All of the data should be copied exactly, with the pictures left out.

▬▬▬▬▬▬▬▬▬▬

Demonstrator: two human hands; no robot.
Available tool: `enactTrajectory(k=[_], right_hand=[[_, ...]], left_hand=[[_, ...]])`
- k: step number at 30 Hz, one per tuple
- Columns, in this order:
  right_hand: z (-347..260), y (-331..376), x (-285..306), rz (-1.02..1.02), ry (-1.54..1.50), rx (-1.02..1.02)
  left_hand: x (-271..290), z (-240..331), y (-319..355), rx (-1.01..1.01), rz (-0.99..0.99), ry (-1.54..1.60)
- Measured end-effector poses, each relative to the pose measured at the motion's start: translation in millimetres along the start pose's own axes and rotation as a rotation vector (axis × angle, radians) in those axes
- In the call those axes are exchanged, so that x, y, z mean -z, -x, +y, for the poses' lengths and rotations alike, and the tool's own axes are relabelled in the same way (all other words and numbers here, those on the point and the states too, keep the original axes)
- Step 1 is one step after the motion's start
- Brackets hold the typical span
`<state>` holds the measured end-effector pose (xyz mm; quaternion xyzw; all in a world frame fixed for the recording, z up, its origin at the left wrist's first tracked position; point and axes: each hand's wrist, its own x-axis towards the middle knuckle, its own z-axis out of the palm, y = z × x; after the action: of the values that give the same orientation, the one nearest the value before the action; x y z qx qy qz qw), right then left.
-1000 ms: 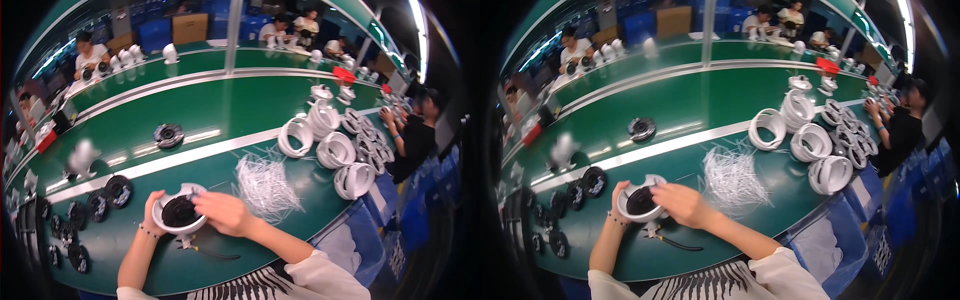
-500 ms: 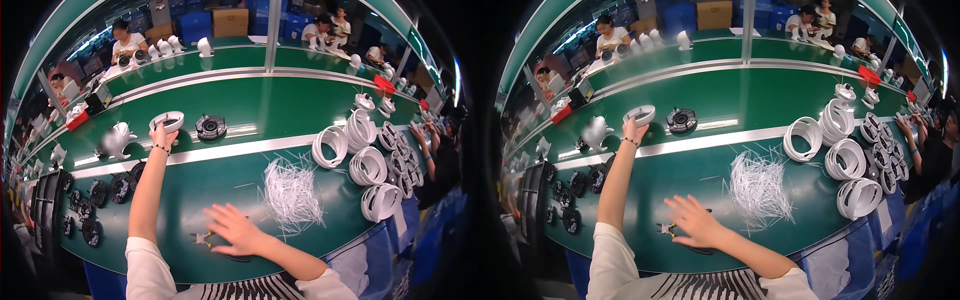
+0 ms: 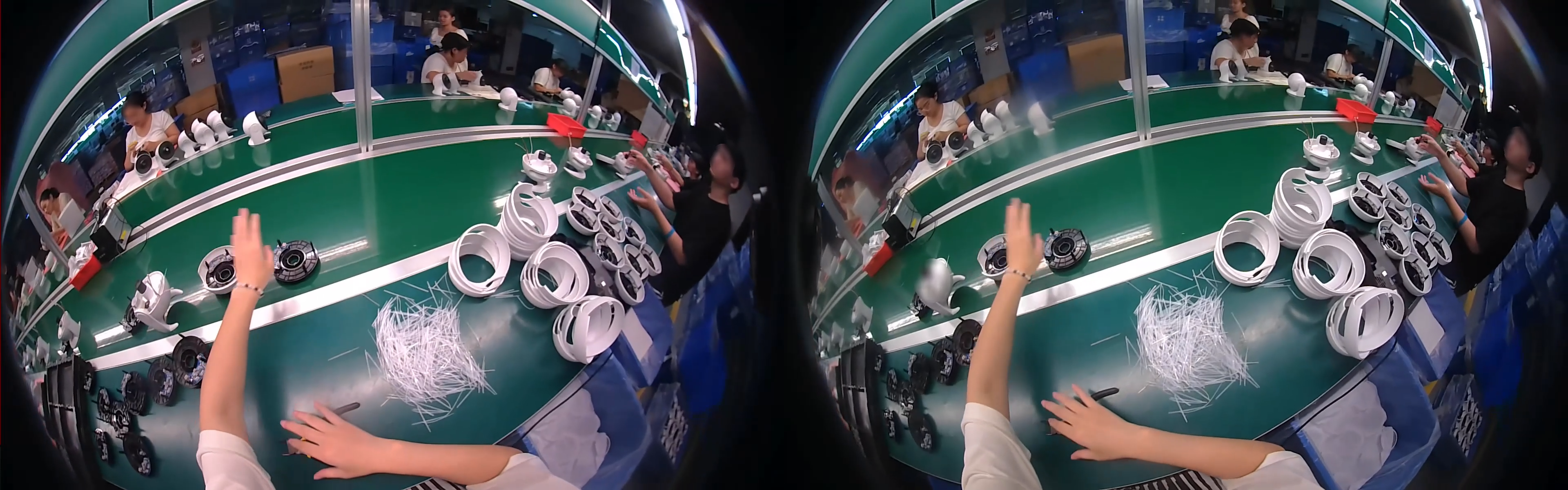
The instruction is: Fitting circuit boards into security camera housings and trimming wires on an assembly line.
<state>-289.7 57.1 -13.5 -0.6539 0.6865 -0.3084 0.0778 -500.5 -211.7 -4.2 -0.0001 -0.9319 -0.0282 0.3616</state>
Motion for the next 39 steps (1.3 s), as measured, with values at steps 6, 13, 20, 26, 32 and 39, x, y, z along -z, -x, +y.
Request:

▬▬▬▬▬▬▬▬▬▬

# [Task output]
Demonstrator: two human hands; no robot.
Available tool: `enactTrajectory(k=[_], right_hand=[[_, ...]], left_hand=[[_, ...]])`
- k: step number at 30 Hz, one per tuple
- Columns, in this order:
  right_hand: z (-347..260), y (-331..376), x (-285..306), rz (-1.02..1.02), ry (-1.54..1.50), rx (-1.02..1.02)
  left_hand: x (-271..290), z (-240..331), y (-319..355), rx (-1.01..1.01), rz (-0.99..0.99), ry (-1.54..1.60)
- Measured end-effector poses, each relative to the pose measured at the motion's start: translation in millimetres along the start pose's own axes and rotation as a rotation vector (axis × angle, radians) in those axes
- In the call those axes are exchanged, so that x, y, z mean -z, -x, +y, for the poses' lengths and rotations alike, and the tool's own axes are relabelled in the same way (all other words and numbers here, those on the point and the states too, keep the original axes)
- Step 1 is one step after the motion's start
- Brackets hold the typical span
`<state>` holds the measured end-effector pose (xyz mm; quaternion xyzw; all in a world frame fixed for the recording, z up, its origin at the left wrist's first tracked position; point and axes: each hand's wrist, its own x-axis towards the middle knuckle, its own z-axis out of the palm, y = z × x; after the action: of the values that give the same orientation, the one nearest the value before the action; x y z qx qy qz qw), right then left.
-1000 ms: 
-500 ms: 
+0 ms: 
The instruction is: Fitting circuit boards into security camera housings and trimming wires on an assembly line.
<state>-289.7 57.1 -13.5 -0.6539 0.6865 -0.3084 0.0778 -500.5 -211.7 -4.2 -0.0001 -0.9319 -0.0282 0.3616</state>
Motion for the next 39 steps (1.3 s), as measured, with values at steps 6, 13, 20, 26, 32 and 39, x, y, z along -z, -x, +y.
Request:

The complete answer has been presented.